Thursday 20 January 2011

Alastair Cook and the Whore of Babylon

Well, I have to thank Ayak at Ayak's Turkish Delight for this 'Stylish Blogger' award.

The title really threw me as I became aware of the  award at  5.30 am......nattily attired in an ancient tee shirt  and an equally decrepit dressing gown.

In the style stakes, bag lady was beating Caroline Charles by a distance.....

I have a great deal for which to thank Ayak...not only does she write a great blog, ranging far and wide from her home in Turkey, but she has given me the confidence to take on the computer and, if I can't beat it into submission...three falls or a knockout to decide the contest....at least I now know that if I turn it off and on again there is a fair chance that it will see things my way.
It certainly beats my previous strategy of boiling my head and throwing heavy objects.

You'll see when you go to her blog that she encourages her readers to blog themselves...and she sets a fine example!
Thank you, Ayak!

I am...reading the small print....to reveal seven things about myself and to pass on the award to other bloggers.

So......to work.

Revelations conjures up notions of the exploits recorded by the hardy journalists of 'The News of the World' of my young day who were always most disappointingly making their excuses and leaving just as things hotted up...

Or Revelations as in the Biblical sense....which could outdo 'The News of the World' any day without any excuses being made whatsoever.

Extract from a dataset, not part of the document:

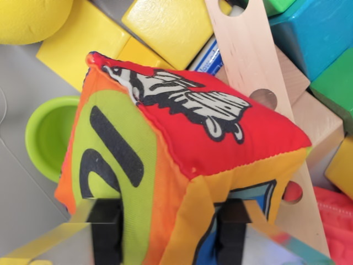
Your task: Pick an object from the bin
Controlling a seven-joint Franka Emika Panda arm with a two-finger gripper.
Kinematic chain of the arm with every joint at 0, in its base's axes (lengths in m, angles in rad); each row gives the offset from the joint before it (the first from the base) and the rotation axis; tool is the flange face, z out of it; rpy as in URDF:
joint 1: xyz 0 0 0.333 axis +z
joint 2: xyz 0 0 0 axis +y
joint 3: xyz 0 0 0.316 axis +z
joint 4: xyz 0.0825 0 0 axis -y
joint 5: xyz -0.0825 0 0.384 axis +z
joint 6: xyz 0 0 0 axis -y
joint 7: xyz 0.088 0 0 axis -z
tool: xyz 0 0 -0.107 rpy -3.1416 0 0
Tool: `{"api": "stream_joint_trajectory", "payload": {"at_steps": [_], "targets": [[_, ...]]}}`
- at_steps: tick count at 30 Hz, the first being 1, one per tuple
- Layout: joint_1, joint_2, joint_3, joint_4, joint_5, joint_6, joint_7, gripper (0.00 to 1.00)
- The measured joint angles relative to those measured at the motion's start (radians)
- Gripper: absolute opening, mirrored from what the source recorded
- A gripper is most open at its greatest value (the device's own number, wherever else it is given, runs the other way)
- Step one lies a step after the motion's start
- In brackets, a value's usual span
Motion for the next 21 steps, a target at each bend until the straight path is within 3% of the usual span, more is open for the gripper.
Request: {"api": "stream_joint_trajectory", "payload": {"at_steps": [21], "targets": [[0.000,-0.028,0.000,0.000,0.002,-0.026,-0.002,0.00]]}}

I can just imagine the NotW's journalists faced with the Whore of Babylon.... they'd get as far as the clothing, the jewels and the golden cup and then they would have made their excuses and left before getting to the abominations and filthiness of her fornication.
It is a great tribute to the insatiable curiosity of the British public that 'The News of the World' survived....its readers always hoping that ...just for once...its journalists would run out of excuses.
Mark you, the British public keeps on voting for political parties too....on the same grounds.

So, seven revelations....

Cricket.
A wonderful game made even better by the Test Match Special radio commentary on the BBC.  I'd love to be able to watch it too....if Alastair Cook had been around when I was a young woman I think I'd have been a groupie.
Except that when I was a young woman the possibility of being a groupie was not something that had crossed my horizon and by the time it had the group would have had to have been visually impaired.

Gardening.
The gamble of planting a seed....the care of the young plant....and all to feed the blasted leaf cutter ants as soon as I plant it out. It really must be the triumph of hope over experience....

Dogs.
Can't resist a dog...don't even try.

Books.
Can't resist a book either...unless it's Harry Potter, that meretricious, illiterate offering to the ignorance of our times.

Food.
The habit of preserving food dies hard....I'm sure that I'll be like my old neighbour, Gaston, who preserves the fruit from his trees every year despite being a widower with no children on the grounds that it is a sin to let it go to waste....by the time I left France the Kilner jars had broken free from the pantry and had taken over two of the downstairs rooms of his house.

Travel.
I'll do it while I can....whether it's the bus to Nicaragua or the 'plane to Sri Lanka....I'm not turning down opportunities.

Friends.
Thank goodness for modern communications...letters are fine, but there is something about hearing someone's voice which is special and the existence of Skype has made moving to the other side of the world far less traumatic than it would have been previously.
Written descriptions are fine, but nothing beats sharing a cackle over the 'phone.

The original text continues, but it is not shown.